No había vuelta atrás.
Caminé a casa imaginando la peor escena posible. Magnolia, con su acento fresón y su sonrisa de brackets, entrando al caos organizado que era mi casa. El olor a guisado de mi mamá, que siempre invadía la cocina; mis hermanos mayores burlándose desde algún rincón, y yo sudando frío, tratando de que no se notara lo mucho que me preocupaba que Magnolia viera todo el desmadre. Pero lo que más me preocupaba era mi jefe. Sabía que, si estaba viendo el partido, no iba a controlar sus comentarios fuera de lugar.
Llegué a casa con el estómago revuelto, pensando en cómo suavizar la noticia. Decidí empezar por mi mamá, que al menos siempre tenía un poco más de control sobre las cosas.
—Oye, jefa, ¿te acuerdas de Magnolia? —le pregunté mientras la veía acomodar la cocina, intentando sonar casual.
—Sí, mijo, ¿qué pasa con ella? —me respondió sin dejar de mover la cuchara en el sartén.
—Pues… va a venir el viernes a la casa. Nomás ella.

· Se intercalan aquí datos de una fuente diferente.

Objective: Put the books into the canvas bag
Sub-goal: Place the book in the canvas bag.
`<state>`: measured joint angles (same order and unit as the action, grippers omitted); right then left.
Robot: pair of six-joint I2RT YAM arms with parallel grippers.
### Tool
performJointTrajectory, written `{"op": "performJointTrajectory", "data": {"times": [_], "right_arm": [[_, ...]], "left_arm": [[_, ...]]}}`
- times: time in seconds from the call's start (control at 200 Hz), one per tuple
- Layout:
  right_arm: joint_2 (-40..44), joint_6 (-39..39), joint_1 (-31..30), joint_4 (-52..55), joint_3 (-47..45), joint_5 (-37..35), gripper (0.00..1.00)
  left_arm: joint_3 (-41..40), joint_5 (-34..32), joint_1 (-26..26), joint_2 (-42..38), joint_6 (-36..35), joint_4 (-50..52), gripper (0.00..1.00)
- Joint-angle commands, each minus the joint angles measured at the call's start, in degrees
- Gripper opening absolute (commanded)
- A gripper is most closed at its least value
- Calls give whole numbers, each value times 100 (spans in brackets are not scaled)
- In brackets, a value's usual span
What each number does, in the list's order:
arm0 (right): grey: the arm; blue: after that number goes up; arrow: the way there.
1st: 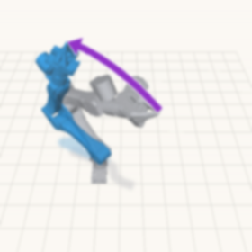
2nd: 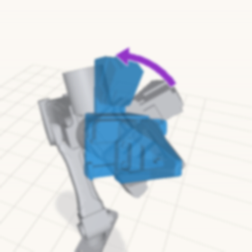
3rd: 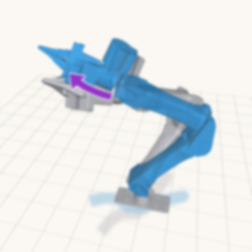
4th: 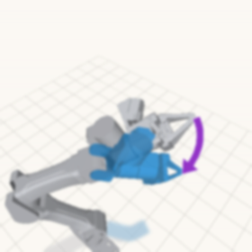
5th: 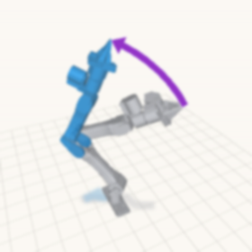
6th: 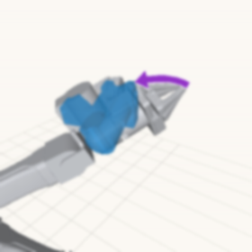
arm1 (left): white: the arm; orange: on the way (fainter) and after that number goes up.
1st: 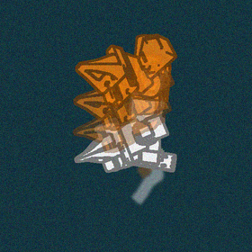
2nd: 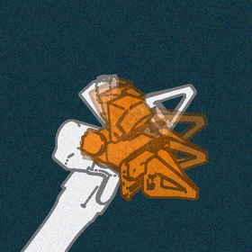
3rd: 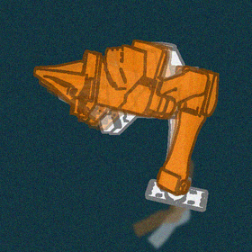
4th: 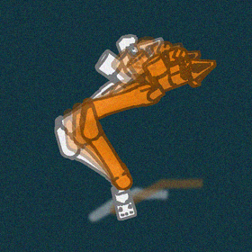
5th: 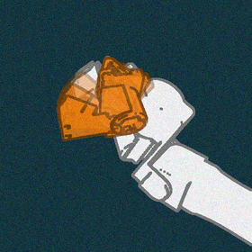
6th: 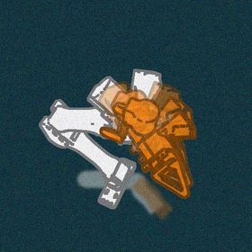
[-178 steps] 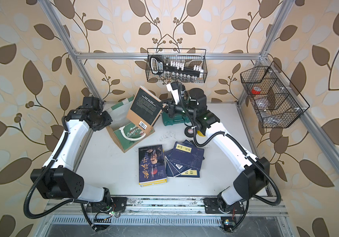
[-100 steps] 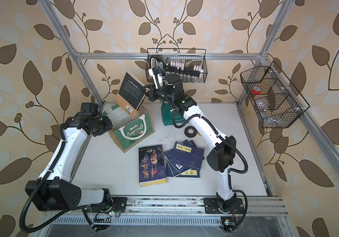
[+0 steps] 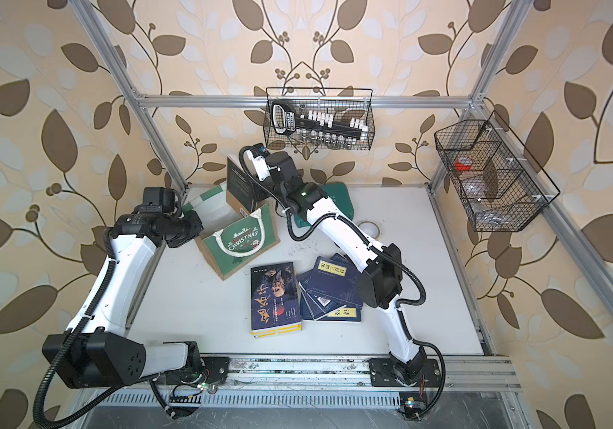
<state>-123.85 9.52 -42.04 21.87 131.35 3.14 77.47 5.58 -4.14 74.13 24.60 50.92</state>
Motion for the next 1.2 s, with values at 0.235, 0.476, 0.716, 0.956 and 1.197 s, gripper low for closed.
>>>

Mi mamá dejó de mover la cuchara y me miró como si le hubiera dicho que el mundo se acababa.
—¿Cómo que va a venir aquí? ¿A esta casa? ¿El viernes? —repitió, como si no le cuadrara lo que acababa de escuchar.
—Sí, jefa. Quiere conocer dónde vivo. Ya ves cómo son en su casa, como que quieren ver dónde crece uno.
—¡Ay, Dios mío! ¡Pero si ni hemos recogido bien! ¿Y tu papá? ¡Ese hombre seguro va a estar de huevón en el sillón!
—Por eso te lo digo primero, jefa, para que me ayudes. No quiero que mi jefe la espante.
Mi mamá suspiró y dejó la cuchara a un lado.
—Está bien, mijo. Voy a intentar que tu papá se porte bien, aunque sea por un día. Y tú también échame la mano, no me dejes todo a mí.